Check every line below, and copy those that include "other".

----- Data -----

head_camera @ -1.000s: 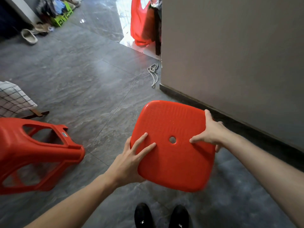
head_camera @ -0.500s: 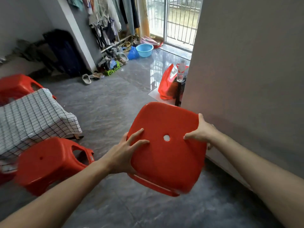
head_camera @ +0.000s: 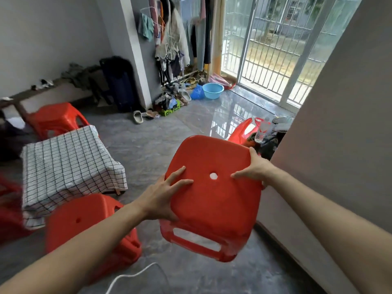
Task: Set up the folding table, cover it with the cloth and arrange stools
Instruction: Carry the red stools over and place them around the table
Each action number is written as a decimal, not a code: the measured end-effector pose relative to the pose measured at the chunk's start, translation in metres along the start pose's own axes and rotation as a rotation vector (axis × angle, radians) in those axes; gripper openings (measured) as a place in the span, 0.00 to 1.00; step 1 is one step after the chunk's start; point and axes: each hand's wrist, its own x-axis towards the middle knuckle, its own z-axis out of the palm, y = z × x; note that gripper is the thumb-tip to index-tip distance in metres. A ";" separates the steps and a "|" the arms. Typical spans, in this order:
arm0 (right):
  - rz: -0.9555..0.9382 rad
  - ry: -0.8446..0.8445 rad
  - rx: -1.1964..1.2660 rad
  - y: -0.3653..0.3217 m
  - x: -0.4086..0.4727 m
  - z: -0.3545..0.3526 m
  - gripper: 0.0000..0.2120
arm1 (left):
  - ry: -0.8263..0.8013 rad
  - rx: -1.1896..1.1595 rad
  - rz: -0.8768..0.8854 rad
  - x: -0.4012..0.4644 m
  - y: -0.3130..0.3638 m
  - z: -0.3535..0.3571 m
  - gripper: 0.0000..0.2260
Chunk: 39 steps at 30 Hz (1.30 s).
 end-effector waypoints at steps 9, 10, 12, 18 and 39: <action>-0.114 -0.012 0.012 -0.115 0.076 -0.001 0.57 | 0.008 -0.007 -0.067 0.041 -0.101 -0.054 0.49; -0.146 -0.009 -0.005 -0.126 0.087 -0.002 0.56 | 0.014 -0.007 -0.084 0.047 -0.111 -0.057 0.49; -0.178 -0.022 -0.031 -0.147 0.113 -0.002 0.54 | 0.014 -0.018 -0.114 0.059 -0.130 -0.063 0.49; -0.221 -0.128 -0.023 -0.215 0.212 -0.007 0.53 | 0.033 -0.045 -0.229 0.113 -0.189 -0.074 0.50; -0.574 -0.255 -0.256 -0.446 0.520 0.023 0.55 | 0.100 -0.065 -0.625 0.284 -0.400 -0.100 0.51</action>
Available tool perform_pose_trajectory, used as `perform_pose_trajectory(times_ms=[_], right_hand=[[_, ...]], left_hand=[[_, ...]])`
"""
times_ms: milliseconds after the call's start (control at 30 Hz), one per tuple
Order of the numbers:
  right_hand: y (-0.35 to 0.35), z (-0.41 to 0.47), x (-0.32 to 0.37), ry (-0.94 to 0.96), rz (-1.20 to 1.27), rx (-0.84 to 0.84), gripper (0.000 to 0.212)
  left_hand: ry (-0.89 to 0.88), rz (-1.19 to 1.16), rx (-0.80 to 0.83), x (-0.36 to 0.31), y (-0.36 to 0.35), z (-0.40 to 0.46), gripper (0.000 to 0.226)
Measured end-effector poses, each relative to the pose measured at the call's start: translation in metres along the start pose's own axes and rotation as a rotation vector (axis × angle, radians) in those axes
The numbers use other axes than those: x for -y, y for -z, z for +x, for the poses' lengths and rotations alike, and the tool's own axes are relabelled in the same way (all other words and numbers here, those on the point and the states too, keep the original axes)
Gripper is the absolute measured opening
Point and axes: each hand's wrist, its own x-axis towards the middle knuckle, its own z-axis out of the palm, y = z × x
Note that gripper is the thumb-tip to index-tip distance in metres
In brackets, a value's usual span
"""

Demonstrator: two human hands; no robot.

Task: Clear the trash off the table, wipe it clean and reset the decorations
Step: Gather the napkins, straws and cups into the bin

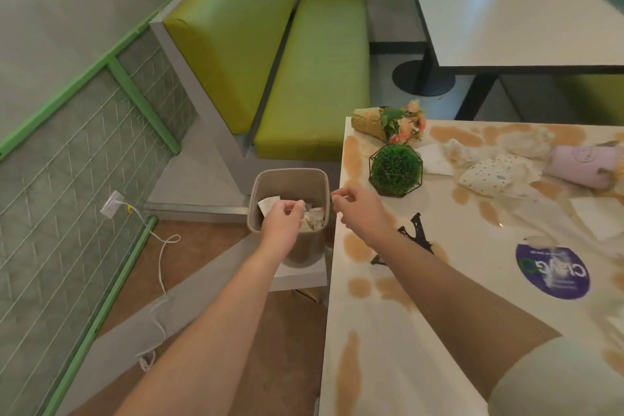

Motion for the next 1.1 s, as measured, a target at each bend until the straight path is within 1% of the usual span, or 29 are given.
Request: perform_pose_trajectory(times_ms=[100, 167, 233, 367, 533, 567, 733, 900, 1033, 1100], right_hand=[[0.038, -0.033, -0.016, -0.002, 0.028, -0.021, 0.01], [0.062, -0.055, -0.032, -0.016, 0.039, -0.043, 0.016], [0.086, -0.077, -0.051, -0.058, 0.065, -0.063, 0.017], [0.138, -0.124, -0.101, -0.138, 0.037, -0.095, 0.016], [0.188, -0.171, -0.154, -0.198, -0.019, -0.133, 0.012], [0.208, -0.188, -0.171, -0.213, -0.031, -0.154, 0.013], [0.248, -0.221, -0.216, -0.282, -0.067, -0.197, 0.012], [0.29, -0.255, -0.248, -0.279, -0.327, -0.205, 0.02], [0.317, -0.262, -0.267, -0.272, -0.574, -0.158, 0.013], [0.326, -0.262, -0.276, -0.257, -0.688, -0.138, 0.015]], left_hand=[[-0.043, 0.001, 0.031, -0.012, -0.027, -0.031, 0.025], [-0.083, -0.018, 0.059, -0.02, -0.047, -0.056, 0.024], [-0.115, -0.01, 0.105, -0.028, -0.068, -0.082, 0.024], [-0.132, 0.051, 0.181, -0.032, -0.123, -0.134, 0.027], [-0.155, 0.137, 0.307, -0.022, -0.18, -0.185, 0.021], [-0.167, 0.17, 0.342, -0.02, -0.2, -0.205, 0.021], [-0.159, 0.285, 0.429, 0.001, -0.241, -0.241, 0.021], [-0.178, 0.407, 0.476, 0.008, -0.276, -0.271, 0.019], [-0.225, 0.531, 0.509, 0.004, -0.298, -0.283, 0.02], [-0.264, 0.627, 0.493, 0.0, -0.31, -0.285, 0.019]])
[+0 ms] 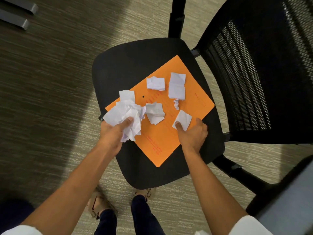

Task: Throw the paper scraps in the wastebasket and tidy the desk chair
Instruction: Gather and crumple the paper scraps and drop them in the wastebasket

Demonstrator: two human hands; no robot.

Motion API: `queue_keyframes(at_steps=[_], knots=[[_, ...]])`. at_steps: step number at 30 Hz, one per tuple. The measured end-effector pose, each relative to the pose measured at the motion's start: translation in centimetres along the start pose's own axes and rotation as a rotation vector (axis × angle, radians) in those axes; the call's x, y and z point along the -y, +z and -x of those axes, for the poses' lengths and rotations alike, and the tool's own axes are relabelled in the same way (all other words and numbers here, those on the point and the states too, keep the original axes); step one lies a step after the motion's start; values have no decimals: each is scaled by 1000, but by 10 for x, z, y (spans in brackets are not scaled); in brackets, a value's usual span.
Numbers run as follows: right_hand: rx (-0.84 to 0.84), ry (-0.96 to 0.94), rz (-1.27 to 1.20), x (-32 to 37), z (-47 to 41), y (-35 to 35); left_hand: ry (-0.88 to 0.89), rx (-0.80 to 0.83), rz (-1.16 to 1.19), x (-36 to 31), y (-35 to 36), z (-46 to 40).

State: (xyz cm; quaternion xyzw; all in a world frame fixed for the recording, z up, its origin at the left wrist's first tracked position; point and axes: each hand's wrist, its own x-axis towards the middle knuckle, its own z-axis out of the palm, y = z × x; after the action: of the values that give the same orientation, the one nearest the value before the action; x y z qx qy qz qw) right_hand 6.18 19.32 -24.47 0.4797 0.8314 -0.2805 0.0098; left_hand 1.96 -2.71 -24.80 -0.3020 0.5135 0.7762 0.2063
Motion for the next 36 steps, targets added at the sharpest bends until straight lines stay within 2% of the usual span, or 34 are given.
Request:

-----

▶ [Result for this task]
The numbers use other axes than those: x for -y, y for -z, z for +x, for the poses' lengths and rotations alike, and the tool's own axes are relabelled in the same way (all other words and numbers here, those on the point and the states too, keep the original axes)
Motion API: `queue_keyframes(at_steps=[_], knots=[[_, ...]])`. at_steps: step number at 30 Hz, one per tuple. The measured end-effector pose, each relative to the pose measured at the motion's start: translation in centimetres along the start pose's own axes and rotation as a rotation vector (axis × angle, radians) in those axes; the call's x, y and z point along the -y, +z and -x of those axes, for the poses' lengths and rotations alike, and the tool's own axes are relabelled in the same way (all other words and numbers here, those on the point and the states too, keep the original axes); step one lies a step after the motion's start; values have no decimals: each is scaled by 1000, but by 10 for x, z, y (spans in brackets are not scaled); in brackets, a value's usual span.

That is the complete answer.